[TASK STATEMENT] Copy out each line of the data below in which the string "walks" appears.

[DATA FOR THIS TASK]
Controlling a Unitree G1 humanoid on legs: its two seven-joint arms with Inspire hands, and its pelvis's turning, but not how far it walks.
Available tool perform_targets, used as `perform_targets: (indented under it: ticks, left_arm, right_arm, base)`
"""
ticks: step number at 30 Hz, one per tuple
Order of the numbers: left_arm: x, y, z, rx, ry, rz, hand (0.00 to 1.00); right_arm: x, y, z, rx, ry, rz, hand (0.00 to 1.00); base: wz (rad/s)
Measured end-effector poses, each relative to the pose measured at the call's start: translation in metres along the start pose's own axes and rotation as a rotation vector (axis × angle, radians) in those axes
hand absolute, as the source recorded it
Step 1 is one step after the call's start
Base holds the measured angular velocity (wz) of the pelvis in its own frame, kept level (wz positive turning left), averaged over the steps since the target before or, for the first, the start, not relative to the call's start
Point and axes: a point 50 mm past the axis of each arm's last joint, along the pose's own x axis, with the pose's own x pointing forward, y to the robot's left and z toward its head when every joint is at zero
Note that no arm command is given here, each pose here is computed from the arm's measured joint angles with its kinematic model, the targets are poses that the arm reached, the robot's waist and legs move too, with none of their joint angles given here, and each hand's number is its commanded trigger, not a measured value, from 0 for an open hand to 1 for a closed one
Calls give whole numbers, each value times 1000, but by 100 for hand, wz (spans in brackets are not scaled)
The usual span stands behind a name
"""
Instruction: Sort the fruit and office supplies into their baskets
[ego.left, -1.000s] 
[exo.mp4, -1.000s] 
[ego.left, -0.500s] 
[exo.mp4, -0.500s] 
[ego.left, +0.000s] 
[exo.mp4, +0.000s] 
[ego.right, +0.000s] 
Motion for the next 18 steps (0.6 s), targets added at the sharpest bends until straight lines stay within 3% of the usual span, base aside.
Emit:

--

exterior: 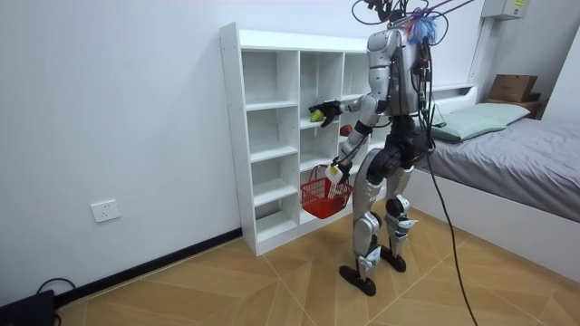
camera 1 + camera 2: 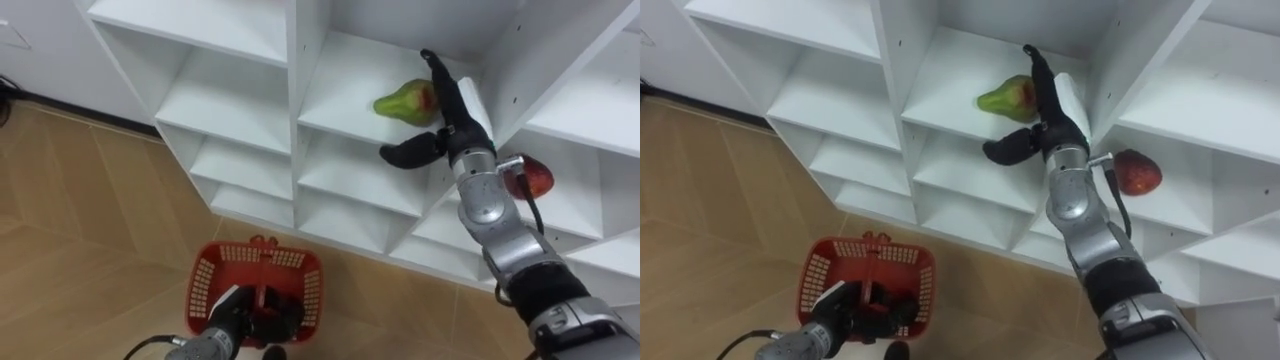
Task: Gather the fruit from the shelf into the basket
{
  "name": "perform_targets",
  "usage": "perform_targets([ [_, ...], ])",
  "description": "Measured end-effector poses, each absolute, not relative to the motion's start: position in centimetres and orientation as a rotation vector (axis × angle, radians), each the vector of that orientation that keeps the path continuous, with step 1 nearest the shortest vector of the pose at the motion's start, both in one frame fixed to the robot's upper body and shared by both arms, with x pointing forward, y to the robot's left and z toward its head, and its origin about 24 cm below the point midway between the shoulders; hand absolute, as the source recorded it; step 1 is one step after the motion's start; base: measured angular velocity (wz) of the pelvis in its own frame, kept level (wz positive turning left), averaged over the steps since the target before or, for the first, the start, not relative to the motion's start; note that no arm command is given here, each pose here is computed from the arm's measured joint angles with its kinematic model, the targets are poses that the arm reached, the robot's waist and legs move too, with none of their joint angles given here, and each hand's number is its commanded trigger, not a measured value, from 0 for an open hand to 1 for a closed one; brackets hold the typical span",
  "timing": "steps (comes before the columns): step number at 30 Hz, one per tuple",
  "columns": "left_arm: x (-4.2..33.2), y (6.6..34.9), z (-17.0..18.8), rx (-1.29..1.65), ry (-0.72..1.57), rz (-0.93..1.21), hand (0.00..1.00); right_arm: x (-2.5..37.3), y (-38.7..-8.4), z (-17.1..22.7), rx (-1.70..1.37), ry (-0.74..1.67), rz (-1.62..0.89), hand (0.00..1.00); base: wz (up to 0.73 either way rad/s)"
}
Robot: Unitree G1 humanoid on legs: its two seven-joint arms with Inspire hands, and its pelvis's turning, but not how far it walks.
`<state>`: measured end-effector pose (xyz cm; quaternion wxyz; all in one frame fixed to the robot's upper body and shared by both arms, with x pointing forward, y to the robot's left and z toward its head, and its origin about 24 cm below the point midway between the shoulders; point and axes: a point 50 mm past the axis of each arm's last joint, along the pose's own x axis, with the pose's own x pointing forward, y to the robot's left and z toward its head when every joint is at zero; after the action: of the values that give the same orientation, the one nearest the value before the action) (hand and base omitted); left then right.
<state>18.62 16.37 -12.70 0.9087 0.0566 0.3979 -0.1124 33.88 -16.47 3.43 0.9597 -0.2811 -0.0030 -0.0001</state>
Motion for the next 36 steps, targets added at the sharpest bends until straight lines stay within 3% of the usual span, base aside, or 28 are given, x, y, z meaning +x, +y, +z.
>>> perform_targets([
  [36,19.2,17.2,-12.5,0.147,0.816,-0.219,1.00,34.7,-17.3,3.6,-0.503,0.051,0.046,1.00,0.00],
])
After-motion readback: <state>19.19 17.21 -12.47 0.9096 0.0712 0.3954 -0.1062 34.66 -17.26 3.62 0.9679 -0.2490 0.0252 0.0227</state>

[RESPONSE TO THE EXERCISE]
Controlling a Unitree G1 humanoid on legs: its two seven-joint arms with Inspire hands, and its pelvis's turning, but not how far it walks.
Robot: Unitree G1 humanoid on legs: its two seven-joint arms with Inspire hands, and its pelvis's turning, but not how far it walks.

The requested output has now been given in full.